重配50:50にこだわってきたBMWもFFを採用
BMW1シリーズが、フルモデルチェンジによってFR(後輪駆動)からFF(前輪駆動)になったことが、一部のクルマ好きにはショックを与えているようです。すでに2シリーズのアクティブツアラーなどで前輪駆動のBMWは存在していました。
同グループとしてはFFであることがアイデンティティともいえるBMW MINIとのプラットフォーム共有を考えると、小型セグメントのモデルがMINIのプラットフォームを使うFFモデルになるというのは、理に適った経営判断といえます。逆にいえば、同じセグメントでFFとFRをラインナップするというのはある種の贅沢ともいえるのです。
後継モデルがFF化されたことでAE86は伝説に
たとえば、「AE86」の車両型式で知られるトヨタ・カローラ レビン/スプリンター トレノはスタンダードなカローラやスプリンターがFFとなったときに、スポーツクーペだけが従来のプラットフォームを利用したFRを採用。
さらにAE86の後継モデルであるAE92型がFF方式へと変わったことで、「ハチロク」という存在が再注目され、伝説になったといえるでしょう。とはいえ、実際に走り比べると、後輪駆動ならではの楽しさは別として、速さだけでいえばFFになったから不利ということはありません。
効率を考えるとFFになるのは自然な流れ
ドリフト走行のようなパフォーマンスではFRで圧倒的に有利なのは事実ですが、FFだからスポーツドライビングが楽しめないというわけではありません。むしろ1.6リッタークラスであれば軽さや駆動ロスの面で有利なFFのほうが速さでは勝ったりします。
また、FRではフロントに搭載されたエンジンでリアタイヤを駆動するために前から後ろに出力を伝達するためのプロペラシャフトが必要。しかし、FFではそれが不要になるためキャビン中央を貫くトンネルが小さくできます(マフラーなどが通るためトンネルをなくすことは難しい)。そのためキャビンが広くできるのです。
また、左右のリアタイヤに駆動を分けるディファレンシャルも不要ですからトランクスペースの確保にも有利。スペース効率の面からFF化というのは合理的で、とくに1980年代にはほとんどの国産車がFRからFFになりました。
いまからすると信じられないかもしれませんが、1970年代にはハッチバックタイプの軽自動車であってもFRは珍しくありませんでした。トヨタ・ヴィッツの前身ともいえるスターレットもFRだったりしました。当時はFRだということは当たり前であって、けっして”スポーティカー=FR”という図式ではなかったのです。

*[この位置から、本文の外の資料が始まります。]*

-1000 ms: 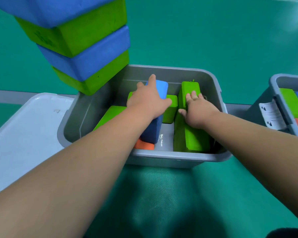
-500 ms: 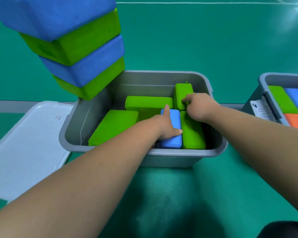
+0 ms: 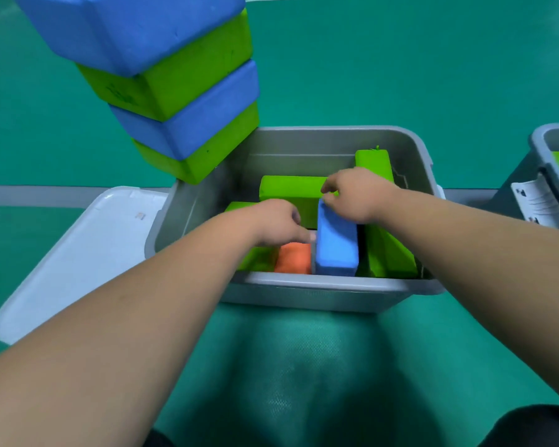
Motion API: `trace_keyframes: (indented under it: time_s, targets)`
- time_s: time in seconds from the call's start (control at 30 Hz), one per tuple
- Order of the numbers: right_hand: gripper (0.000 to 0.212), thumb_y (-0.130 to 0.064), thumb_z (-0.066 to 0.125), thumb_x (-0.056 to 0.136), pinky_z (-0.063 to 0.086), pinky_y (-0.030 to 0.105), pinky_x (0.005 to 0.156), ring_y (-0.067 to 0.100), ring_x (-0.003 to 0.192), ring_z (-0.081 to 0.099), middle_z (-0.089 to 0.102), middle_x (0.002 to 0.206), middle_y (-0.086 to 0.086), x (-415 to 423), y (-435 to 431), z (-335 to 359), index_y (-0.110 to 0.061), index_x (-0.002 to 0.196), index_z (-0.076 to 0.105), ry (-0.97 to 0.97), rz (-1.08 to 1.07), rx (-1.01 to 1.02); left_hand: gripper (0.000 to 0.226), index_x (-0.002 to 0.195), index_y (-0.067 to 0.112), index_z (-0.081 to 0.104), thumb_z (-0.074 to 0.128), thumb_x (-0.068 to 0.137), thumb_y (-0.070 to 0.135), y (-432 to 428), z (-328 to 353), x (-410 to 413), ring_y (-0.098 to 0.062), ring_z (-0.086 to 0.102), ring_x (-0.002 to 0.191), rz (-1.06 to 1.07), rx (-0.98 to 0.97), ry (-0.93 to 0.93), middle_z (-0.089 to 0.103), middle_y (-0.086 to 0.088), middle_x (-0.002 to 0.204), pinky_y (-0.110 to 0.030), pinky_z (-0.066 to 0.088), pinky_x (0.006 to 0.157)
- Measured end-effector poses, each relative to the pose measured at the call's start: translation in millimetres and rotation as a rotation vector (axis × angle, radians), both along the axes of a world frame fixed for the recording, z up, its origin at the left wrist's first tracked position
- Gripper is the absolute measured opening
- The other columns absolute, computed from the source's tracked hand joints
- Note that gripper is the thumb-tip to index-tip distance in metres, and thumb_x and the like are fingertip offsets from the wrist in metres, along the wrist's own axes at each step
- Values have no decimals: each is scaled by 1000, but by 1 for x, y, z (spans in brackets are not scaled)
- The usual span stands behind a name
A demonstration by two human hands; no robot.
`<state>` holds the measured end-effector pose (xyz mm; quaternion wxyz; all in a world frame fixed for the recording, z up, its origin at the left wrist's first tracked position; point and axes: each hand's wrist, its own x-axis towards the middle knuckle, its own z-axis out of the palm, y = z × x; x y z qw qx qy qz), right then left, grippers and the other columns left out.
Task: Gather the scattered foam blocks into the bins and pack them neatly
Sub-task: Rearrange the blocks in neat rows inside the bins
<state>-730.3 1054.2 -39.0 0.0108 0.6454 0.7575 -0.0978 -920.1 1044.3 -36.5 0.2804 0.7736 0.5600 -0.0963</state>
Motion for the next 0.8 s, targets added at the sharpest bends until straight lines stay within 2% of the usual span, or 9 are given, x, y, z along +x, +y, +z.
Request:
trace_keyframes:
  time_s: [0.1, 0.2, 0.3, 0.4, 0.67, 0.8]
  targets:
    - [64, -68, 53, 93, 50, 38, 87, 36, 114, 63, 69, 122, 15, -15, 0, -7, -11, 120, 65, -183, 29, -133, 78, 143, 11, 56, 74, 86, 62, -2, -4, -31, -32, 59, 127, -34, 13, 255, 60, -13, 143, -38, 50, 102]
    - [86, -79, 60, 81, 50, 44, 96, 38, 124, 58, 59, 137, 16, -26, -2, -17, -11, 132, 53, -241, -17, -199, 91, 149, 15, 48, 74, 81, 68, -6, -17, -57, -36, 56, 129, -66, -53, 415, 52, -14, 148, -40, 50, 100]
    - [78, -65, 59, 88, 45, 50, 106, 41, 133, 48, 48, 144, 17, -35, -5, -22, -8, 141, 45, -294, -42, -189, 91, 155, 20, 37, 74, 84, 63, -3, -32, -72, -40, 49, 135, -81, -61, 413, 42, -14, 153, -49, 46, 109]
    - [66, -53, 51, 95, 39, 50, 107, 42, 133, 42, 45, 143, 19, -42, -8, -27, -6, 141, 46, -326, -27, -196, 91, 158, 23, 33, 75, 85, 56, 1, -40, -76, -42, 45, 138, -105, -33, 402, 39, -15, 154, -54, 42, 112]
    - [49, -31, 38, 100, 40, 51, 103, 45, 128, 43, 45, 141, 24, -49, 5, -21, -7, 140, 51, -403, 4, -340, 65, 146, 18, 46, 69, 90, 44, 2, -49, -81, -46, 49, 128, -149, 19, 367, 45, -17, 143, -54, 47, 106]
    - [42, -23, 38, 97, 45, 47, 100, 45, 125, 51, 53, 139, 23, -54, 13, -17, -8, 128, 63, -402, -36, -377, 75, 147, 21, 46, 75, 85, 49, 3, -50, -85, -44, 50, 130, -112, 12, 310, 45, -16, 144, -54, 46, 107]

ただし、ファミリカーがFFになっていく中で、リアタイヤを駆動することの価値が再評価されていきました。だからこそ、ハチロクが伝説的になったのでしょう。
「フロントタイヤが操舵を、リアタイヤが駆動を担当するFRはクルマの自然な姿」といった声が増えていったのは、その時代と記憶しています。当たり前に存在しているときには気にしていなかったFRの価値が、FFが増殖する中で再評価されたのが1980年代だったといえます。
FRからFFを経て4WDに発展したブルーバード
余談ですが、4WDの評価やニーズが高まってきたのが1980年代後半。たとえば、日産のミドル級セダンであるブルーバードは、ずっとFRレイアウトを伝統としており、「SSS」というスポーティグレードで知られていましたが、1983年にフルモデルチェンジした7代目モデルにおいて初のFFモデルへと大変身を遂げました。
その「SSS」グレードには1.8リッターツインカムターボを搭載して話題となりました。基本的には4ドアセダンですのでFFになったことで居住性は向上したことも前向きに捉えられていたといえます。とはいえ、このクラスにおいてはFFでもFRでもない選択が誕生。それがフルタイム4WDで、1987年のフルモデルチェンジによってブルーバードのスポーティグレード「SSS」は、1.8リッターツインカムターボとセンターデフ式4WDを組み合わせたパワートレインを与えられました。
1989年にSUBARUが初代レガシィを誕生させ、そうした4WD賛歌の勢いはさらに加速。FFはパッケージの面で有利なレイアウト、FRはスポーティな古典的レイアウト、そしてハイパフォーマンスを狙うなら4WDというのが1990年代にかけての認識となっていったのです。